● **Exercise data**:
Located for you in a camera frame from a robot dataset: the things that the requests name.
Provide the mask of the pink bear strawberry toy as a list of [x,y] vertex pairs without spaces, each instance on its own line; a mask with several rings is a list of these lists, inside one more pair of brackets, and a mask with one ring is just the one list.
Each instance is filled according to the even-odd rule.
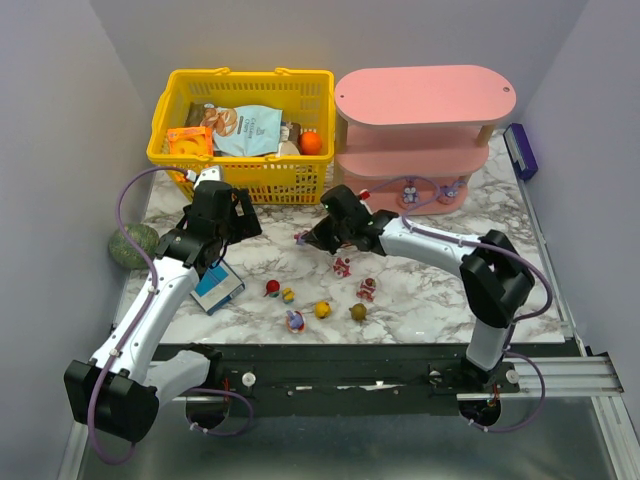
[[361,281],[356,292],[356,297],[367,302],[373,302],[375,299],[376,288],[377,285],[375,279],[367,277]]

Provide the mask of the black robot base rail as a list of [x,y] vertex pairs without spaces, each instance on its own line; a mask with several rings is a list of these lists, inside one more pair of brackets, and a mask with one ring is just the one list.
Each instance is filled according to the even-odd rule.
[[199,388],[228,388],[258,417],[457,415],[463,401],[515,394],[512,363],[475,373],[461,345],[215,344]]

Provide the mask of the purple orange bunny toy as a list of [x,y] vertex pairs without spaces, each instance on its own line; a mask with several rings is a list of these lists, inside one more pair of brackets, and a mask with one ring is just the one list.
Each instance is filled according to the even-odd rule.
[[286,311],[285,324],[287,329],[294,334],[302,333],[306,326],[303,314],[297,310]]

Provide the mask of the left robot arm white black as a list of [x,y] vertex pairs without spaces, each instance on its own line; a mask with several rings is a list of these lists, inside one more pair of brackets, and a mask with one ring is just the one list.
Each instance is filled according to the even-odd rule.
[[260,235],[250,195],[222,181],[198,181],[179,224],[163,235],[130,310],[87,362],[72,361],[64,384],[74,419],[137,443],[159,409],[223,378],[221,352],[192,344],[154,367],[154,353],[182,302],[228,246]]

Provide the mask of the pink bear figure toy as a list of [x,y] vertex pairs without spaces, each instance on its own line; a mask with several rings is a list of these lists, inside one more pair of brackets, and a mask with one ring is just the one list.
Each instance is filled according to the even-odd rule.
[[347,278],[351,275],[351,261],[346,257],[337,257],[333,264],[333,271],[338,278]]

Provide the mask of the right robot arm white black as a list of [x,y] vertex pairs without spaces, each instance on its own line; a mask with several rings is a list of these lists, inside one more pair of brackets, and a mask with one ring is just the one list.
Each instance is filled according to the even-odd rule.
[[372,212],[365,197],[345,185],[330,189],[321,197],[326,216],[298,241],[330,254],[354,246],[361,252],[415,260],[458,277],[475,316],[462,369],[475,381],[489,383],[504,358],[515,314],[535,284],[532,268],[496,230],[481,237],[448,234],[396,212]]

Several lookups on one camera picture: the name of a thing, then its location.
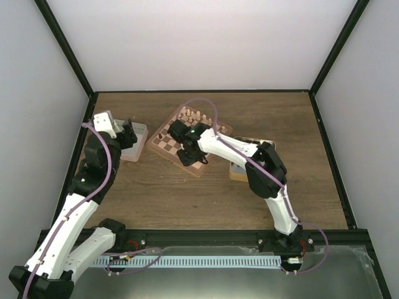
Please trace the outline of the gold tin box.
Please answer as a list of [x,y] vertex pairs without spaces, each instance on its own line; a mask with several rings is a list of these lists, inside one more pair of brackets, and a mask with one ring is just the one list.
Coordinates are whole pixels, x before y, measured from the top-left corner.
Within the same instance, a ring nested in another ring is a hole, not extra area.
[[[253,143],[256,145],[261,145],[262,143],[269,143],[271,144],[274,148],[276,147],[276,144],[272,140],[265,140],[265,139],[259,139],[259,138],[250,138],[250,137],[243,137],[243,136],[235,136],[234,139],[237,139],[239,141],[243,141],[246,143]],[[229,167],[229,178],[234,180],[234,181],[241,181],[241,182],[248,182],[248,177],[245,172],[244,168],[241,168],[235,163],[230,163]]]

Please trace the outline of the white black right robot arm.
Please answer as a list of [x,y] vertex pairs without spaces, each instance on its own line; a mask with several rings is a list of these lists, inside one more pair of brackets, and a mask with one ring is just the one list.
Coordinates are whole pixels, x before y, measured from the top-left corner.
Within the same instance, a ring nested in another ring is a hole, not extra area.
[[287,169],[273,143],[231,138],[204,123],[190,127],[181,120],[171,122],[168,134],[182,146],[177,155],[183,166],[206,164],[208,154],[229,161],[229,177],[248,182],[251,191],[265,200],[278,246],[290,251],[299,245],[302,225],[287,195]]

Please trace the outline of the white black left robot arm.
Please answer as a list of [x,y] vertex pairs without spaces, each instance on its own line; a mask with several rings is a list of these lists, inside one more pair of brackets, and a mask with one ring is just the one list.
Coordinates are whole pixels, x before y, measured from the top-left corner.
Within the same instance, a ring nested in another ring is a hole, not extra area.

● **Problem description**:
The records above are to be transcribed in full, with images omitted.

● **Finished exercise**:
Located for you in a camera frame from a robot dataset: the things that the requests name.
Provide the mask of the pink bear strawberry toy as a list of [x,y] vertex pairs without spaces, each instance on its own line; a mask with several rings is a list of these lists, inside one more pair of brackets, and a mask with one ring is just the one list.
Each instance is filled according to the even-odd rule.
[[361,281],[356,292],[356,297],[367,302],[373,302],[375,299],[376,288],[377,285],[375,279],[367,277]]

Provide the mask of the black robot base rail as a list of [x,y] vertex pairs without spaces, each instance on its own line; a mask with several rings is a list of these lists, inside one more pair of brackets, and a mask with one ring is just the one list.
Each instance is filled according to the even-odd rule.
[[199,388],[228,388],[258,417],[457,415],[463,401],[515,394],[512,363],[475,373],[461,345],[215,344]]

Provide the mask of the purple orange bunny toy as a list of [x,y] vertex pairs without spaces, each instance on its own line; a mask with several rings is a list of these lists, inside one more pair of brackets, and a mask with one ring is just the one list.
Each instance is filled according to the even-odd rule.
[[286,311],[285,324],[287,329],[294,334],[302,333],[306,326],[303,314],[297,310]]

Provide the mask of the left robot arm white black as a list of [x,y] vertex pairs without spaces, each instance on its own line; a mask with several rings is a list of these lists, inside one more pair of brackets, and a mask with one ring is just the one list.
Each instance is filled according to the even-odd rule.
[[260,235],[250,195],[222,181],[198,181],[179,224],[163,235],[130,310],[87,362],[72,361],[64,384],[74,419],[137,443],[159,409],[223,378],[221,352],[192,344],[154,367],[154,353],[182,302],[228,246]]

Provide the mask of the pink bear figure toy as a list of [x,y] vertex pairs without spaces, each instance on its own line; a mask with several rings is a list of these lists, inside one more pair of brackets, and a mask with one ring is just the one list.
Each instance is filled according to the even-odd rule.
[[347,278],[351,275],[351,261],[346,257],[337,257],[333,264],[333,271],[338,278]]

Provide the mask of the right robot arm white black as a list of [x,y] vertex pairs without spaces, each instance on its own line; a mask with several rings is a list of these lists, inside one more pair of brackets, and a mask with one ring is just the one list.
Each instance is filled according to the even-odd rule.
[[372,212],[365,197],[345,185],[330,189],[321,197],[326,216],[298,241],[330,254],[354,246],[361,252],[415,260],[458,277],[475,316],[462,369],[475,381],[489,383],[504,358],[515,314],[535,284],[532,268],[496,230],[481,237],[448,234],[396,212]]

Several lookups on one camera picture: the name of a thing, then its location.
Please trace the outline of the gold tin box.
Please answer as a list of [x,y] vertex pairs without spaces, each instance on its own line; a mask with several rings is a list of these lists, inside one more pair of brackets, and a mask with one ring is just the one list.
Coordinates are whole pixels, x before y, measured from the top-left corner.
Within the same instance, a ring nested in another ring is a hole, not extra area.
[[[253,143],[256,145],[261,145],[262,143],[269,143],[271,144],[274,148],[276,147],[276,144],[272,140],[265,140],[265,139],[259,139],[259,138],[250,138],[250,137],[243,137],[243,136],[235,136],[234,139],[237,139],[239,141],[243,141],[246,143]],[[229,167],[229,178],[234,180],[234,181],[241,181],[241,182],[248,182],[248,177],[245,172],[244,168],[241,168],[235,163],[230,163]]]

Please trace the outline of the white black right robot arm.
Please answer as a list of [x,y] vertex pairs without spaces, each instance on its own line; a mask with several rings is a list of these lists, inside one more pair of brackets, and a mask with one ring is just the one list.
Coordinates are whole pixels, x before y, measured from the top-left corner.
Within the same instance, a ring nested in another ring is a hole, not extra area.
[[287,169],[273,143],[231,138],[204,123],[190,127],[181,120],[171,122],[168,134],[182,146],[177,155],[183,166],[206,164],[208,154],[229,161],[229,177],[248,182],[251,191],[265,200],[278,246],[290,251],[299,245],[302,225],[287,195]]

Please trace the outline of the white black left robot arm.
Please answer as a list of [x,y] vertex pairs without spaces, each instance on its own line; a mask with several rings is a list of these lists, inside one more pair of brackets, and a mask with one ring is just the one list.
Coordinates are whole pixels, x before y, measured from the top-left corner.
Within the same instance, a ring nested in another ring is a hole, not extra area.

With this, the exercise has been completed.